* [TO DO]: Show, from the records below, all lines that contain the word "target".

(Records from a data collection)

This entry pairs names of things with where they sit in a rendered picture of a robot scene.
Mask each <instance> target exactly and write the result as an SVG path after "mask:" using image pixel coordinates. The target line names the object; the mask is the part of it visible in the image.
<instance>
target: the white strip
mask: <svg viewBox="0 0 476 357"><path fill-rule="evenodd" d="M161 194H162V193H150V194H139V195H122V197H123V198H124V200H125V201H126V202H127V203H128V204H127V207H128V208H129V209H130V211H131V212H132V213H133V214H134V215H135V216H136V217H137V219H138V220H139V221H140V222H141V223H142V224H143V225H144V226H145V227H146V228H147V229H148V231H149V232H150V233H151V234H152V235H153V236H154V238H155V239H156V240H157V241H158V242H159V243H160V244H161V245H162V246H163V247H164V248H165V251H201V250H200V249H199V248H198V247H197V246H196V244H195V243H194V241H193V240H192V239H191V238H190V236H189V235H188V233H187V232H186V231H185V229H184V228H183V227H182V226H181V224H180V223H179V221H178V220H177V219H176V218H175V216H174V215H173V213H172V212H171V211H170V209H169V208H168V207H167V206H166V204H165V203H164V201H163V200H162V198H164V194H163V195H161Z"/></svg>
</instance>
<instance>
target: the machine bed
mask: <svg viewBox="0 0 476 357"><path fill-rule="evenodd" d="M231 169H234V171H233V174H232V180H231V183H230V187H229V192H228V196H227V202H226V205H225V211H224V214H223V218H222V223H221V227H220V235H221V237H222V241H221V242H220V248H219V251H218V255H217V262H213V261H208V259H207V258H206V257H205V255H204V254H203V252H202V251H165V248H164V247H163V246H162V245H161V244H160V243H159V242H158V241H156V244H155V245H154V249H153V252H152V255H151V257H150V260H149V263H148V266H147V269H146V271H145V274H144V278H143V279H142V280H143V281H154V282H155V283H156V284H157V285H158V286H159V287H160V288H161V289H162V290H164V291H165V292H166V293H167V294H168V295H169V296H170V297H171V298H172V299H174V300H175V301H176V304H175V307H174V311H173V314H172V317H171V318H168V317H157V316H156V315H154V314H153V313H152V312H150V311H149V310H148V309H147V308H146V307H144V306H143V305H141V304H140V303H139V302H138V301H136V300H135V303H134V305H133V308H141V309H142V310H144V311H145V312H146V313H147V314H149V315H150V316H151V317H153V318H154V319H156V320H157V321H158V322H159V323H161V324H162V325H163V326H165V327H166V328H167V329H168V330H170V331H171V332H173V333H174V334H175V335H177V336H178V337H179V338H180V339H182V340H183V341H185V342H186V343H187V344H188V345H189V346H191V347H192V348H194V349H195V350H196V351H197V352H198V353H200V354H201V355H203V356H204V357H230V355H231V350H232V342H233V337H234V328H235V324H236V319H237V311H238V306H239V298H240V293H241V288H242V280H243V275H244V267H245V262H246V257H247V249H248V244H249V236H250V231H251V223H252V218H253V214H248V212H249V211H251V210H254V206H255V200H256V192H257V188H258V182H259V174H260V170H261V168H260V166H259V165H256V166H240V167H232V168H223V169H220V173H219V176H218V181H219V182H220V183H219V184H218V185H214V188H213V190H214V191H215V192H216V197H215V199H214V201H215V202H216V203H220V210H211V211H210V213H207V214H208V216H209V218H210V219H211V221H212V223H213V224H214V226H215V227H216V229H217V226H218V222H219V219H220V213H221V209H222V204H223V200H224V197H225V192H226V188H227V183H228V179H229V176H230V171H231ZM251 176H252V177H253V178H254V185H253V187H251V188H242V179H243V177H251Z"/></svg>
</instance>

* [TASK SOLUTION]:
Mask each <instance> target exactly and write the result as an SVG path after "mask:" using image pixel coordinates. The target line names the object; the mask is the part of it visible in the image.
target: the white strip
target: the machine bed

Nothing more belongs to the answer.